Зина осторожно берёт букет, вдыхает аромат роз и мечтательно прикрывает глаза.
–Они так чудесно пахнут. Спасибо.
–Не за что. Тебе спасибо.
–Да, а чего мы тут на пороге стоим? Разувайся и проходи на кухню. Я сейчас чай поставлю,– спохватывается хозяйка.
Кухня у продавщицы оказалась симпатичной. Небольшой, но светлой и уютной. На стенах – белая плитка с узорами из синеньких колокольчиков. Небольшой квадратный столик с клеёнчатой скатертью, бежевый линолеум, стилизованный под древесину, маленькая газовая печка в углу комнаты. Напротив у окна – компактный пузатенький холодильник «Днепр».
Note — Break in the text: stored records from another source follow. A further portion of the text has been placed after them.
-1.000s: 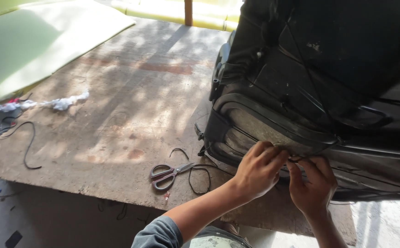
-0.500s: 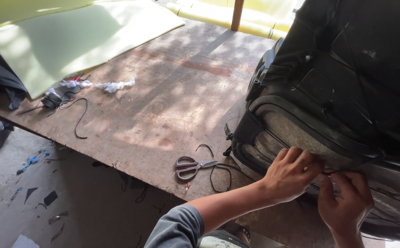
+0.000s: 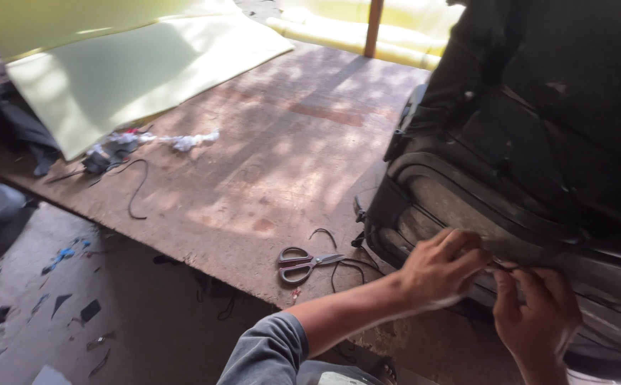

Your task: Securing upholstery fabric to a car seat frame by pulling and tying cords through the structure.

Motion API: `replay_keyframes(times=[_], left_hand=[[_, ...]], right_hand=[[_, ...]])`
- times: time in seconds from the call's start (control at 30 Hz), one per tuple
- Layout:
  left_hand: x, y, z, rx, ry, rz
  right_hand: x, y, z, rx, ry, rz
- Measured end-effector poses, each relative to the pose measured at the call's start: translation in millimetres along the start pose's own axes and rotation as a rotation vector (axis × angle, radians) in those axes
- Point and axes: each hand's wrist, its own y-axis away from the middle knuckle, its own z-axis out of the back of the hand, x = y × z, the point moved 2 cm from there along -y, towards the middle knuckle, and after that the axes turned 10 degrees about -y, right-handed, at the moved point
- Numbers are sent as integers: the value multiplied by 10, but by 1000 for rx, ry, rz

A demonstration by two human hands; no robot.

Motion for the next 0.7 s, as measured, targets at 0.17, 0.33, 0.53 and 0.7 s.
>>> replay_keyframes(times=[0.17,0.33,0.53,0.7], left_hand=[[-445,-42,-334,294,383,439],[-789,86,-1079,183,145,219],[-513,75,-161,608,310,393],[-164,289,207,32,670,599]], right_hand=[[-420,292,-125,33,-23,14],[-587,284,-230,43,-431,-154],[-173,138,-61,-4,-154,36],[120,-73,76,55,-119,-106]])
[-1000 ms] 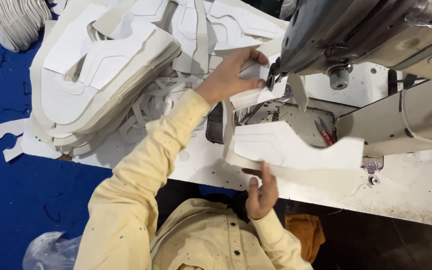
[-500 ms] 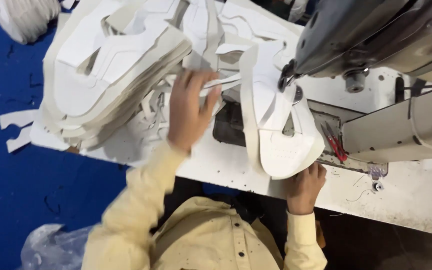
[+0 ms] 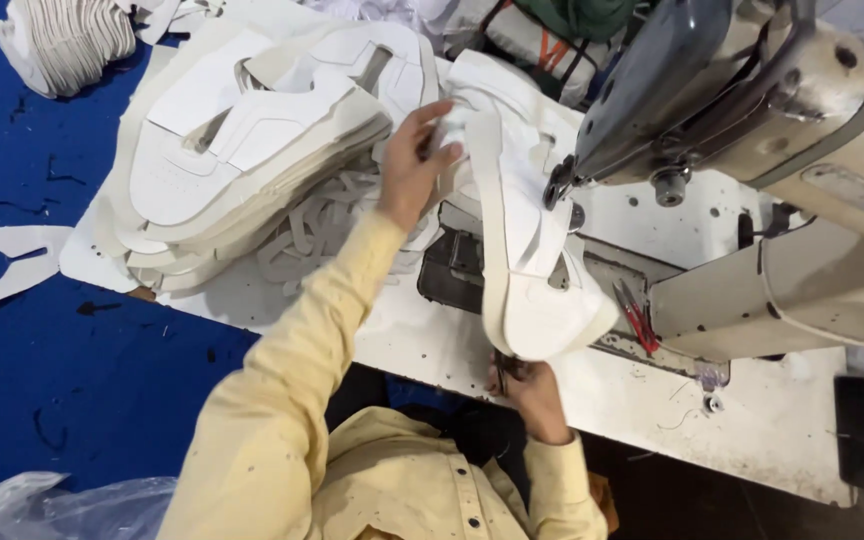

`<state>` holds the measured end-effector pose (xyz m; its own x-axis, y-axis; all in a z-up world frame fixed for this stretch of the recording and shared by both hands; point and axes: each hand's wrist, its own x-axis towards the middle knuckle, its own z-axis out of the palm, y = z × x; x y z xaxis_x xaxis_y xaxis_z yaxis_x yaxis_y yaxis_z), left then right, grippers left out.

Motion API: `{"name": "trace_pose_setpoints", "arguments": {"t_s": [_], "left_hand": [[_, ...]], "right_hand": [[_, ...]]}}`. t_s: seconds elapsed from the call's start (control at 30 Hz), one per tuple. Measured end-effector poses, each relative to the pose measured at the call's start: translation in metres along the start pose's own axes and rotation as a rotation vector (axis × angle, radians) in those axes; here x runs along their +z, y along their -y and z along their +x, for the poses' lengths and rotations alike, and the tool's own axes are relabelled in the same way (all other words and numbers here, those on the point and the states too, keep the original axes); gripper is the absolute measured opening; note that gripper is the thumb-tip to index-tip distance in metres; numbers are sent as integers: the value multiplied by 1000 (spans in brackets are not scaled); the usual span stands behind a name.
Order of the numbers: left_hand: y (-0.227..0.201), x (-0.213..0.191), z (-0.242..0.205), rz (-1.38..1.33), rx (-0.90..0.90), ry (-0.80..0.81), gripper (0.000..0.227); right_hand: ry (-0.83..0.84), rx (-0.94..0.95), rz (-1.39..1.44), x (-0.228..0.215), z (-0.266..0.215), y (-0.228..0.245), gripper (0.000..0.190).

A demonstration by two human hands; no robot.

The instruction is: Aligning and inspecting shoe upper components at a stitching workstation.

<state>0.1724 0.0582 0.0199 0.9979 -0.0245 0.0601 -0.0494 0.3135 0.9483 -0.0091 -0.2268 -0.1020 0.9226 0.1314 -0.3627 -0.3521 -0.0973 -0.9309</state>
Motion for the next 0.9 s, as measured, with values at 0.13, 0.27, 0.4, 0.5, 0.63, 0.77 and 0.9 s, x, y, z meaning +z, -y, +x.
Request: {"name": "trace_pose_setpoints", "arguments": {"t_s": [0.13,0.27,0.4,0.5,0.63,0.77,0.9], "left_hand": [[-7,-2,-34,103,556,-294,43],[4,6,-50,395,628,-554,31],[17,12,-51,208,678,-541,26],[29,13,-49,197,687,-629,26],[22,3,-46,196,701,-636,25],[-14,-16,-16,318,782,-405,17],[-38,-30,6,575,805,-297,32]], "right_hand": [[-115,-172,-130,45,-1,37,13],[-82,-592,-298,63,20,53,20],[-84,-435,-227,90,11,114,30],[-38,-422,-82,100,5,131,23],[-41,-344,-19,85,22,80,26],[-151,-800,-510,66,26,54,39],[-284,-560,-981,21,28,11,23]]}}
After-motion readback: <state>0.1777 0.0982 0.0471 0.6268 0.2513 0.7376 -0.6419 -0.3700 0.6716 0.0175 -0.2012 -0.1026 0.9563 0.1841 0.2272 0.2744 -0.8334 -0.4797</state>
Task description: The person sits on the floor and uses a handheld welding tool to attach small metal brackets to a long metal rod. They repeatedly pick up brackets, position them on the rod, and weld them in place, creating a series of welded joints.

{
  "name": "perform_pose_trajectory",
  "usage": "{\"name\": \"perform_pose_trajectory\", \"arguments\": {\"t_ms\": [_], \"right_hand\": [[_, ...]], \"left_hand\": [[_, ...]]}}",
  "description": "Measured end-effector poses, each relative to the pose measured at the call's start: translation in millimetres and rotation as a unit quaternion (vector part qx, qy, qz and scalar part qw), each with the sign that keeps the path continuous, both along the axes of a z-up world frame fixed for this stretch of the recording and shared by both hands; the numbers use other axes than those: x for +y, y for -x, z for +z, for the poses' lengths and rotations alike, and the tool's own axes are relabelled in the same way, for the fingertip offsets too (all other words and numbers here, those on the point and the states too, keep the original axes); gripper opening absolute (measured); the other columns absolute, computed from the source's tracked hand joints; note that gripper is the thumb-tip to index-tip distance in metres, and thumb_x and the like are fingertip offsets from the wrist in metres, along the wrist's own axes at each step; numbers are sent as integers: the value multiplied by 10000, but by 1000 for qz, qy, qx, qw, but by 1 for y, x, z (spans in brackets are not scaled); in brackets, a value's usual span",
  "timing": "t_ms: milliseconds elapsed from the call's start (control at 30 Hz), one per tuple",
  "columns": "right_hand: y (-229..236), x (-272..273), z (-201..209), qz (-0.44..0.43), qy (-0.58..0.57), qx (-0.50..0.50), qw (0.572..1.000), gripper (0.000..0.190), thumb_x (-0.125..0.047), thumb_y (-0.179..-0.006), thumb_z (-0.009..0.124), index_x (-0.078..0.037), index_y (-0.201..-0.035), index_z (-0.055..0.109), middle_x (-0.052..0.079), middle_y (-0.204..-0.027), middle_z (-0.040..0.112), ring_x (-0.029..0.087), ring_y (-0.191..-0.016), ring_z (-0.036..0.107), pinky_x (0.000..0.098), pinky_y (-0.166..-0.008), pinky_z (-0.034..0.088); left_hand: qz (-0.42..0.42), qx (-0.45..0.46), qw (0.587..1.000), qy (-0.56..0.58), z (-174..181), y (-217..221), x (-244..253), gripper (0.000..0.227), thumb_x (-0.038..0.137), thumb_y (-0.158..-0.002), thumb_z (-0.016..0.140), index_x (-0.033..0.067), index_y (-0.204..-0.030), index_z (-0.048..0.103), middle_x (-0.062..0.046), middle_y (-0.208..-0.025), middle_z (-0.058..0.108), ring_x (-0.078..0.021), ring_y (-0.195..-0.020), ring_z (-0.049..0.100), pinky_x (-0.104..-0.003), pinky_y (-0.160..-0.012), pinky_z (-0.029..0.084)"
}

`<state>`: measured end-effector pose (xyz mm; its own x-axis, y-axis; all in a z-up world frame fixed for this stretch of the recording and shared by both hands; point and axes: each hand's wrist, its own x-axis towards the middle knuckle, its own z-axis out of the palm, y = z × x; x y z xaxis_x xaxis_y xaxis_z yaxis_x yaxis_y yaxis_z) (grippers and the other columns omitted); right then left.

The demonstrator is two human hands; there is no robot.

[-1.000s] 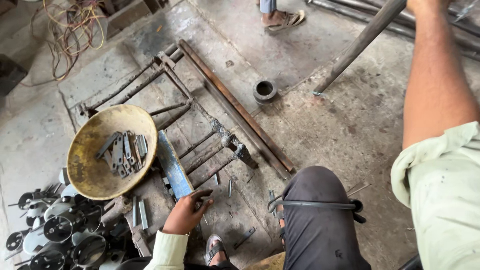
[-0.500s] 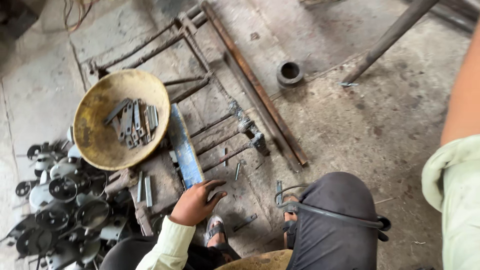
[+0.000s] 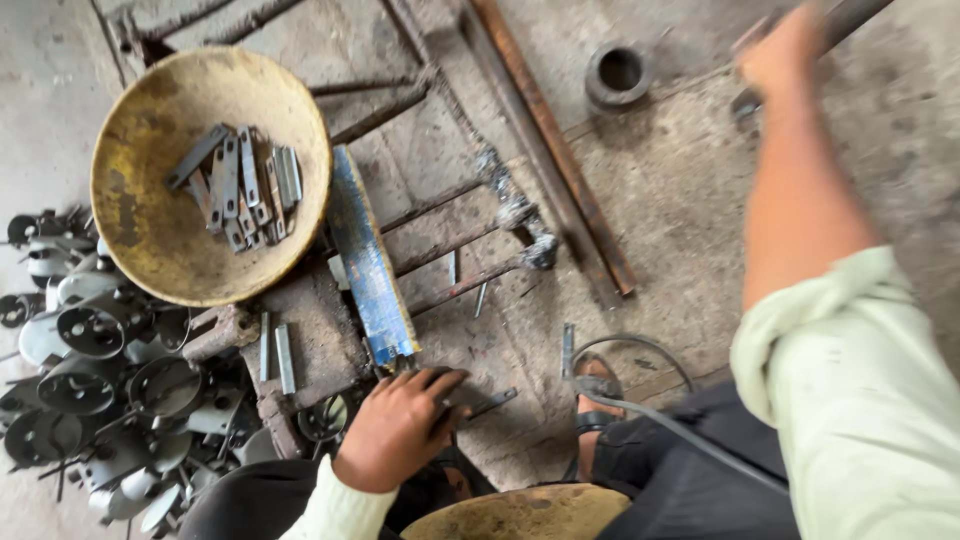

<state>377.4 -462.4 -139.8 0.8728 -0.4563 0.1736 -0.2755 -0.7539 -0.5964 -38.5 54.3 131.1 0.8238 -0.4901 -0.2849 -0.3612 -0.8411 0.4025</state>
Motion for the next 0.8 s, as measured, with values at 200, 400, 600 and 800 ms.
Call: {"name": "perform_pose_trajectory", "arguments": {"t_ms": [200,400,600,800], "right_hand": [[157,142,-147,100,3,397,912,412,-277,-938,736,-25,-1257,670,277,-1223,692,450,-1142,662,578,-901,544],[266,221,-182,60,77,343,934,904,-247,-741,817,-90,-1521,387,280,-1415,484,473,-1190,583,543,-948,521],[276,248,-168,87,160,342,922,765,-210,-905,738,-185,-1602,425,209,-1404,560,416,-1189,647,557,-957,560],[247,225,-121,70,55,481,872,720,-449,-671,931,-85,-1262,737,193,-1286,720,332,-1192,702,439,-982,581]], "left_hand": [[16,15,999,-32,6,5,9,508,356,-876,713,146,-1327,607,-149,-1217,657,-354,-1105,621,-514,-931,457],[3,66,998,2,-6,0,23,508,342,-939,683,109,-1378,577,-170,-1268,636,-379,-1144,596,-523,-940,449],[27,82,996,-14,-12,1,27,504,384,-936,680,123,-1357,587,-160,-1275,634,-372,-1182,588,-552,-961,417],[18,23,999,-22,3,10,29,439,349,-952,677,90,-1300,613,-142,-1201,647,-344,-1104,610,-507,-935,453]]}}
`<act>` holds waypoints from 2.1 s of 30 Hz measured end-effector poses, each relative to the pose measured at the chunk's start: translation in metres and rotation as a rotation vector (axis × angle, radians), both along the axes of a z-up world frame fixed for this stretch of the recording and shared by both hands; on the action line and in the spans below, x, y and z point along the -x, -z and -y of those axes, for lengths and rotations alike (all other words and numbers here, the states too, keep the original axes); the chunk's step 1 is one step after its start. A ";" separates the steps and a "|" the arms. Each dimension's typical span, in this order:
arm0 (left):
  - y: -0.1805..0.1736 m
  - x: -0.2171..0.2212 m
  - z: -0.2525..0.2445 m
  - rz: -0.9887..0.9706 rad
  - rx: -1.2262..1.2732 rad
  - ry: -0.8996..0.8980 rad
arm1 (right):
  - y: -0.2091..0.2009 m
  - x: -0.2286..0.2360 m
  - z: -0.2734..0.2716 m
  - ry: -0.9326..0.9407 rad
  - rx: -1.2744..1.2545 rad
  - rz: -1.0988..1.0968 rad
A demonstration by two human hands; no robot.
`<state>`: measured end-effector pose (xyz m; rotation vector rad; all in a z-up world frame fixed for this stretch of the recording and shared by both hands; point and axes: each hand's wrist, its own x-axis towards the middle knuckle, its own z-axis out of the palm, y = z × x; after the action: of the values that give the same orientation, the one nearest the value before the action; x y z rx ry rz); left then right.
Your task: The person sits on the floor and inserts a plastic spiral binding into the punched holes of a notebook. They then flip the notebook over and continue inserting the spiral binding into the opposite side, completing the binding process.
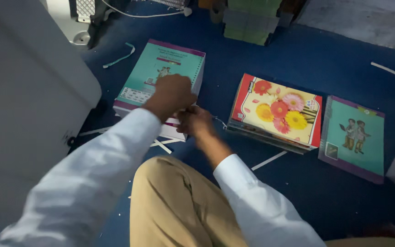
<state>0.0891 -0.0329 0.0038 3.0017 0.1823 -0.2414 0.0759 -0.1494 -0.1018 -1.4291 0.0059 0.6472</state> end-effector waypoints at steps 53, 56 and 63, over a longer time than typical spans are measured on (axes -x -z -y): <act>-0.075 -0.057 0.107 0.251 1.269 0.091 | -0.095 -0.063 0.280 0.136 -0.426 0.097; -0.060 -0.048 0.123 0.197 1.399 0.125 | -0.110 -0.067 0.298 0.087 -0.302 0.094; -0.029 -0.052 0.157 0.252 1.495 0.128 | -0.121 -0.071 0.310 0.171 -0.062 0.446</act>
<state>0.1411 -0.1895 0.0327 1.5248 -0.1665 0.0243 0.1471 -0.4596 0.0189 -1.4677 -0.2380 0.1777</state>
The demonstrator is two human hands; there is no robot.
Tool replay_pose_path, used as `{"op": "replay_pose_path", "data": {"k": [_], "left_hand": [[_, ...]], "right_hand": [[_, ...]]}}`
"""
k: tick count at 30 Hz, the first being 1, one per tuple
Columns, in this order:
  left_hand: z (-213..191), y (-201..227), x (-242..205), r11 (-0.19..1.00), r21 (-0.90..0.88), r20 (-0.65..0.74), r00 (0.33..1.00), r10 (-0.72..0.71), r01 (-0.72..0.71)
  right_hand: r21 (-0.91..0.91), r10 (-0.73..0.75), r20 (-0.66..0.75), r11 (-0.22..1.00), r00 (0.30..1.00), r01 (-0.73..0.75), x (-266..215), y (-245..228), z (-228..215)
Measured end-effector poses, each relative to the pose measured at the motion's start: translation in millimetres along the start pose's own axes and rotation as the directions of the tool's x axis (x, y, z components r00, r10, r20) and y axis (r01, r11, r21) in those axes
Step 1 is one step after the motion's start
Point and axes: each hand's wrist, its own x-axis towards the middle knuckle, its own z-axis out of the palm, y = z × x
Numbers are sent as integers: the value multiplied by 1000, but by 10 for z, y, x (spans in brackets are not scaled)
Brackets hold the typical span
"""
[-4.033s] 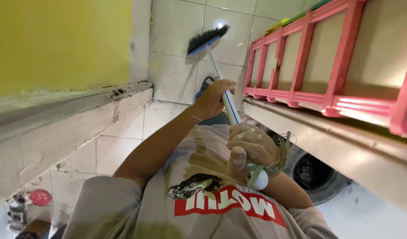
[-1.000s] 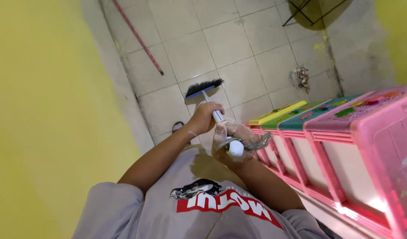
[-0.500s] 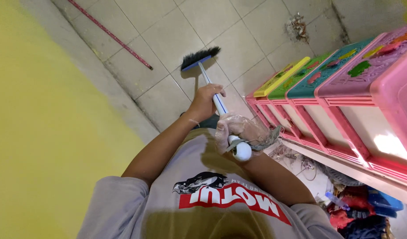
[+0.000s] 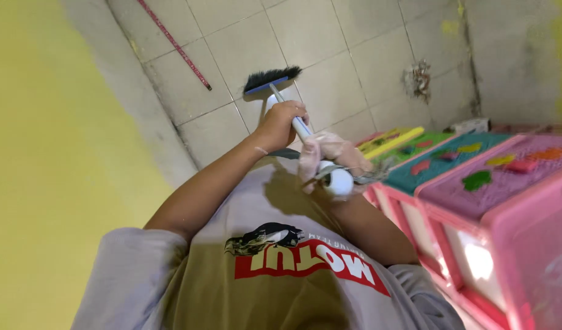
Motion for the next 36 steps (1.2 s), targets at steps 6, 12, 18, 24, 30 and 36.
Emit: {"op": "replay_pose_path", "data": {"k": [6,12,18,24,30,36], "left_hand": [[3,-15,445,996,31,-161,983,90,-86],[-124,-112,764,995,-3,-164,982,96,-98],[-237,-247,1063,980,-55,-83,979,186,-191],[-495,-345,1312,988,-66,240,959,153,-141],[-692,-428,1499,964,-199,338,911,236,-176],[-797,-544,1655,930,-259,402,846,350,-261]], "right_hand": [[118,-32,74,993,997,23,310,271,-165],[303,-39,228,952,973,-33,694,459,-132],[-71,-36,28,997,999,38,855,525,57],[-57,56,-111,996,992,-63,914,548,325],[76,-6,73,997,997,0,1225,702,278],[-67,129,-326,985,937,-159,1161,406,750]]}}
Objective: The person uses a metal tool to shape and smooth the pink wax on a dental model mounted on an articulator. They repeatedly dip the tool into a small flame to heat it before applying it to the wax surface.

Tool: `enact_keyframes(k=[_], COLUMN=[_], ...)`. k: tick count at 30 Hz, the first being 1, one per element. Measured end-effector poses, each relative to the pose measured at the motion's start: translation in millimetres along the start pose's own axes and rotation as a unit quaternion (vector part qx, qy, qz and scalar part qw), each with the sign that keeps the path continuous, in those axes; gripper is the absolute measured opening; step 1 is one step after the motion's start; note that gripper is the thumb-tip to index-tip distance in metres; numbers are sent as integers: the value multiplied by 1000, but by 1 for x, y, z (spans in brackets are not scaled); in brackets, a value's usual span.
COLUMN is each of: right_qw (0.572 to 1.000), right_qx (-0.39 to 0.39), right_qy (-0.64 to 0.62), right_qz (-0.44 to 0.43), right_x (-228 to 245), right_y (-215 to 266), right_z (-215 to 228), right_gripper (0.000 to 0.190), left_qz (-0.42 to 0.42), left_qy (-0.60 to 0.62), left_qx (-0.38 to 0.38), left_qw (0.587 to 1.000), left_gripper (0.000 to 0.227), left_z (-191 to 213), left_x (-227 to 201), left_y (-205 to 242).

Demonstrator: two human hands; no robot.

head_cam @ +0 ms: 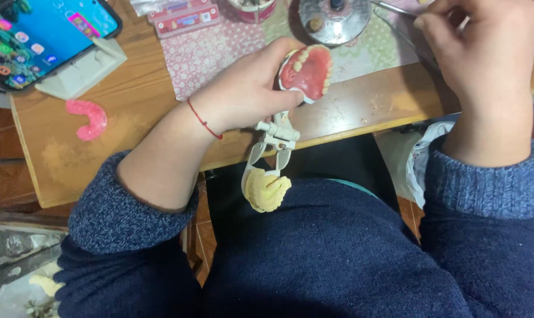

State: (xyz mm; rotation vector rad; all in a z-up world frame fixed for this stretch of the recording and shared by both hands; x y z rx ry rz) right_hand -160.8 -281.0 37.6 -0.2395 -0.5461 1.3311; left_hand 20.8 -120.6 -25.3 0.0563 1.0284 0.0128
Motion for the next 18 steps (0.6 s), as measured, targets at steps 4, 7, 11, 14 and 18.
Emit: enact_keyframes(k=[4, 7, 11, 14, 18], right_qw=[992, 982, 964, 956, 962], right_qx=[46, 54, 72, 124, 168], right_qy=[114, 177, 242, 256, 212], right_qz=[17, 48, 78, 66, 42], right_x=[1, 7, 5, -20, -47], right_y=[-6, -7, -8, -7, 0], right_z=[-9, -14, -23, -39, -51], right_gripper=[15, 14, 14, 13, 12], left_qz=[25, 22, -16, -19, 0], left_qy=[65, 143, 251, 263, 310], left_qx=[11, -12, -83, -140, -137], left_qw=[998, 989, 964, 954, 941], left_gripper=[61, 56, 21, 22, 22], left_z=[5, 30, 69, 87, 83], left_x=[-8, -27, -19, -22, -12], left_y=[2, 13, 43, 55, 54])
Point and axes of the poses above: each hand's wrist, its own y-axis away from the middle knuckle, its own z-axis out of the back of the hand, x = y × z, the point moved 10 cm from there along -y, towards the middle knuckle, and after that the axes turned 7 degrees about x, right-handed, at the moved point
–Присаживайся, я сейчас,– засуетилась хозяйка, отложив цветы и ставя на конфорку беленький чайник.
Опускаю задницу на табуретку рядом со входом.
Хозяйка наполняет водой небольшую вазочку на подоконнике, вставляет в неё розы.
Затем на столе появляются тарелочки с печеньем и сушками, пузатый миниатюрный чайничек с заваркой, сахарница и пустые чашки на блюдцах.
Хозяйка пристраивается на табуретке напротив меня, подперев подбородок ладошкой.
–Как там в больнице, все нормально прошло?– спрашивает она.